Gaussian Process Regression

To illustrate Gaussian Process regression, we use an exponentiated quadratic kernel with input warping.

To reproduce the results, it is necessary to prepare the data set, plot base, and training and test data sets, as outlined in the “Data Preparation” section.

Note that we ran these analyses on a Computation Server for more computational power.

Preparation

Loading Required Packages and Data

Load the necessary packages, data sets, and other supporting files. Each element serves a specific purpose:

tidyverse: For data manipulation and visualisation.
lgpr: To fit the Gaussian Process regression.
rstan: Required by lgpr.
mvtnorm: For experimenting with prior distributions.
caret: To compute model performance indices.
plot_base: A pre-configured ggplot object for visualisation.
Training and Test Data sets: Required for cross-validation.

# Load necessary packages
library(tidyverse)
library(lgpr)
library(rstan)
library(caret)
library(mvtnorm)

# Load the data set
load("data/wido.rdata")

# Load the pre-configured plot base
plot_base <- readRDS("objects/plot_base.rds")

# Load training and test datasets for cross-validation
training_datasets <- readRDS("objects/training_datasets.rds")
test_datasets <- readRDS("objects/test_datasets.rds")

Prior specification

The lgpr package adopts a fully Bayesian approach, necessitating prior definitions for parameters. A prior is a probability distribution that reflects initial assumptions about a parameter. As the parameters in our kernel cannot be negative, we use log-normal distributions to define our priors, as these are non-negative distributions.

Magnitude Parameter

In the lgpr package, the response variable is automatically standardised to have a mean of 0 and an SD of 1 to speed up estimation. Consequently, we specify the magnitude prior to reflect expected changes on this standardised scale.

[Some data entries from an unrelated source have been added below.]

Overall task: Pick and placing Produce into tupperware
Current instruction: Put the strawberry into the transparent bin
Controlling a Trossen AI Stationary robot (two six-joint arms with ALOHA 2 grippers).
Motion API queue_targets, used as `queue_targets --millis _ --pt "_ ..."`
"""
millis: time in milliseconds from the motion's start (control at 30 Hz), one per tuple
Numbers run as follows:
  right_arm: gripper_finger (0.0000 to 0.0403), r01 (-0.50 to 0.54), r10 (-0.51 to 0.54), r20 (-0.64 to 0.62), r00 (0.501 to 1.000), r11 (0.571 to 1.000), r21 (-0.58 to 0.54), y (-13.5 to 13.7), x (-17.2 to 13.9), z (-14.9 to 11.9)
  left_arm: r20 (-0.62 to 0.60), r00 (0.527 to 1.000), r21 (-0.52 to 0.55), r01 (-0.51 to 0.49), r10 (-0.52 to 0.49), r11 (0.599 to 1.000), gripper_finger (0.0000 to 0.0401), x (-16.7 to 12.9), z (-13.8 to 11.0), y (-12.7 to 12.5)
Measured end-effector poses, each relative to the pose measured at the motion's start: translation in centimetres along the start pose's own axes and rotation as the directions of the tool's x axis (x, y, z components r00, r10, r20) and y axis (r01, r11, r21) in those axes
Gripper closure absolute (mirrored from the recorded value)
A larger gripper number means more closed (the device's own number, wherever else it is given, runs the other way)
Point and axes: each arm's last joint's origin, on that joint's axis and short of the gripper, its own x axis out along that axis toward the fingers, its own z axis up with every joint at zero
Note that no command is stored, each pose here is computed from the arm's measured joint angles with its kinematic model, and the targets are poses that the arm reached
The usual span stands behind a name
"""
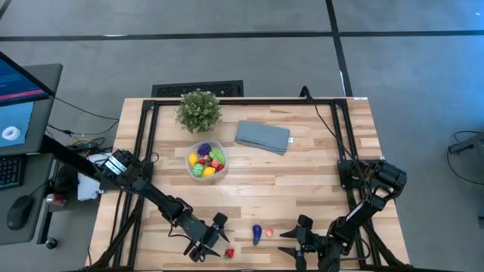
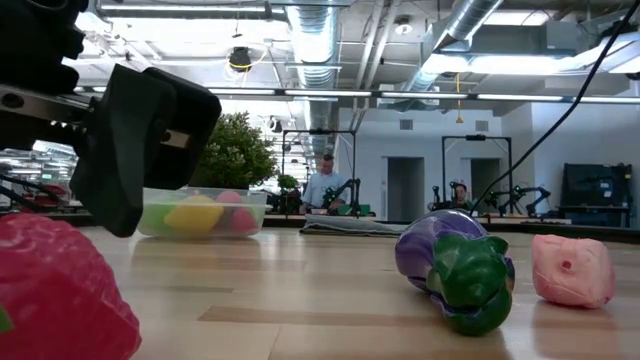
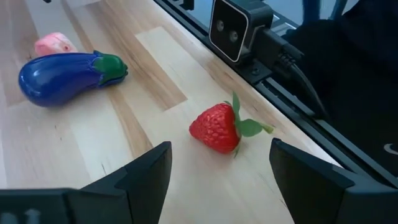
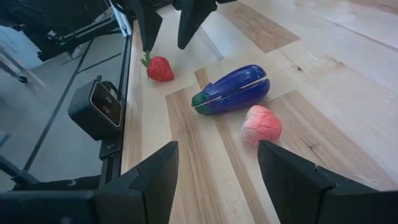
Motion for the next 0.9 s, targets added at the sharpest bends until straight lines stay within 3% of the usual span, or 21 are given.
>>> queue_targets --millis 333,533,900 --pt "0.0159 0.000 0.000 0.000 1.000 1.000 0.000 0.0 0.0 0.0 0.013 1.000 0.037 0.000 -0.001 0.999 0.0140 0.5 0.5 0.0" --pt "0.0159 -0.004 0.004 0.003 1.000 1.000 0.007 0.1 0.0 0.0 -0.040 0.999 0.039 0.014 -0.013 0.999 0.0140 2.3 -0.6 0.3" --pt "0.0159 -0.004 0.004 -0.003 1.000 1.000 0.002 0.0 0.1 -0.2 0.008 0.999 0.044 0.033 -0.033 0.999 0.0140 2.7 -0.1 0.7"
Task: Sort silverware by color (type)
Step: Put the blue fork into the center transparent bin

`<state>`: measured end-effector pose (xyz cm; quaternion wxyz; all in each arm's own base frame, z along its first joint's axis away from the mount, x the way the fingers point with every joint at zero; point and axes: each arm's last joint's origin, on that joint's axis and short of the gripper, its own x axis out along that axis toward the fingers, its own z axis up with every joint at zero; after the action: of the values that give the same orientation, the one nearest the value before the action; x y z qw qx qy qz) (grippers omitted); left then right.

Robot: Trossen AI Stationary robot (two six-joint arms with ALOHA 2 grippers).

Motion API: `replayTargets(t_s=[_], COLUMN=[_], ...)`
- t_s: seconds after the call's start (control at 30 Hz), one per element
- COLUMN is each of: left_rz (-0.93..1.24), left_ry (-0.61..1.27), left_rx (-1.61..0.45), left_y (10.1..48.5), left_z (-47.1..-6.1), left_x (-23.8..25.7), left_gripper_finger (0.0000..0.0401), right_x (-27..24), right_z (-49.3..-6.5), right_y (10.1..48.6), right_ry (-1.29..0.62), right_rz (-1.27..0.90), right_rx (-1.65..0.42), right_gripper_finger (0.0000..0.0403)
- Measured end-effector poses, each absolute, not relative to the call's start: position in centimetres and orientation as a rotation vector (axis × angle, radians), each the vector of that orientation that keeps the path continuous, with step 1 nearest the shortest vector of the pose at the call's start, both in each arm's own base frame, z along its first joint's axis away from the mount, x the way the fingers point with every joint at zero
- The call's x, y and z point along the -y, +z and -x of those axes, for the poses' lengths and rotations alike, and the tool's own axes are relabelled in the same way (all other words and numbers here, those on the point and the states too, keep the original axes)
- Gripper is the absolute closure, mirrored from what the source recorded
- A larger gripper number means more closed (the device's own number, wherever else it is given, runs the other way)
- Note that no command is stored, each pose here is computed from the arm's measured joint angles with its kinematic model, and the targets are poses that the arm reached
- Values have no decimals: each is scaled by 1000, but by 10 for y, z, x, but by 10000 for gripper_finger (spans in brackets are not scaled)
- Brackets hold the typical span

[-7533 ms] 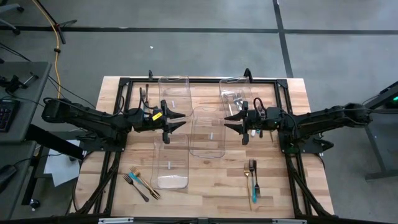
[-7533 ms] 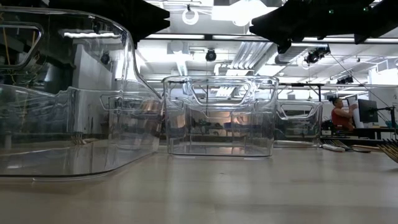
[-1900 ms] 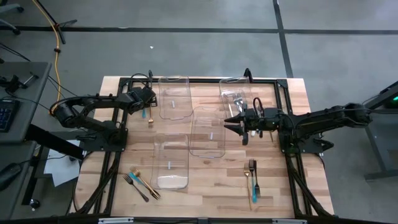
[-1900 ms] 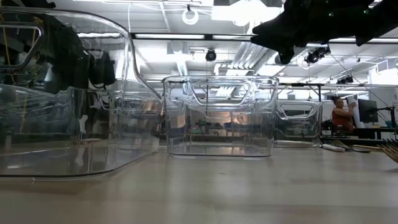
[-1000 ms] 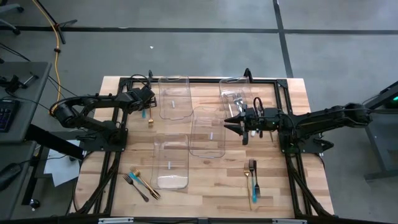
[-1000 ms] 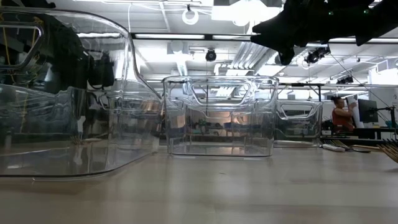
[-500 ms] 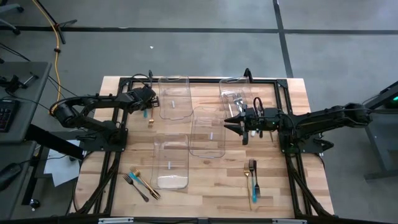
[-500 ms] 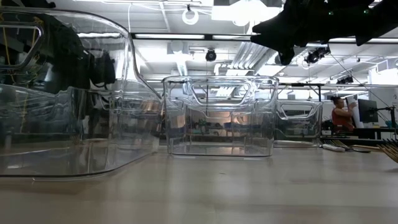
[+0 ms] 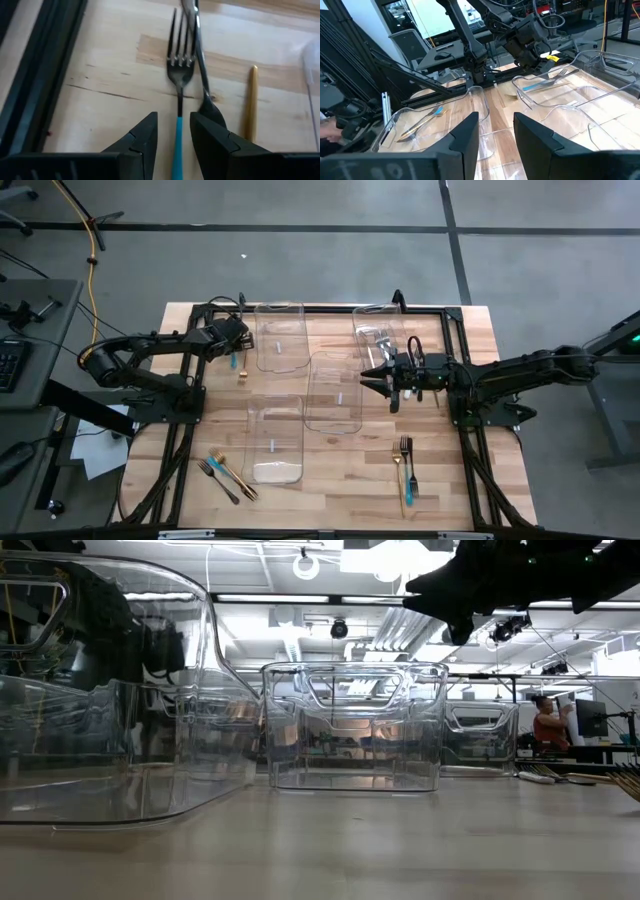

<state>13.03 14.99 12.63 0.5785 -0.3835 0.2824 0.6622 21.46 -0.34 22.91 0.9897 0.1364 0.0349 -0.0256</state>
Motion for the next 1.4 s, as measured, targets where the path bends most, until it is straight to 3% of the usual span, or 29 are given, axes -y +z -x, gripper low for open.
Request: replayTargets(t_s=[0.7,0.83,1.0,1.4], left_rz=[867,836,791,627], left_ry=[1518,1510,1526,1519], left_rx=[-786,-816,-848,-846], left_y=[113,112,112,132], left_z=[-131,-131,-129,-123], left_x=[-153,-153,-152,-147], left_gripper_finger=[296,321,391,398], right_x=[4,3,3,3], right_z=[-215,-215,-215,-214], right_y=[229,229,229,227], right_ry=[-53,-53,-53,-56], right_rz=[-298,-298,-298,-304], right_rx=[-72,-72,-72,-94], right_gripper_finger=[284,284,284,284])
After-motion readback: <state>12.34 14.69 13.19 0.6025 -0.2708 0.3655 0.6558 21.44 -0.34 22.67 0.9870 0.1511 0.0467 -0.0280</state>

To do so, we first examine the range of life satisfaction values on the standardised scale and the anticipated changes within this range.

# Standardise life satisfaction values
wido$lifesatisfaction_s <- scale(wido$lifesatisfaction)

# Explore range, mean and SD of ORIGINAL life satisfaction values
range(wido$lifesatisfaction)

[1] 1 7

mean(wido$lifesatisfaction)

[1] 4.965978

sd(wido$lifesatisfaction)

[1] 1.108347

# Explore range, mean and SD of STANDARDISED life satisfaction values
wido$lifesatisfaction_s <- scale(wido$lifesatisfaction)
range(wido$lifesatisfaction_s)

[1] -3.578282  1.835186

mean(wido$lifesatisfaction_s)

[1] -4.824737e-15

sd(wido$lifesatisfaction_s)

[1] 1

# Plot original against standardised values
plot(wido$lifesatisfaction, wido$lifesatisfaction_s)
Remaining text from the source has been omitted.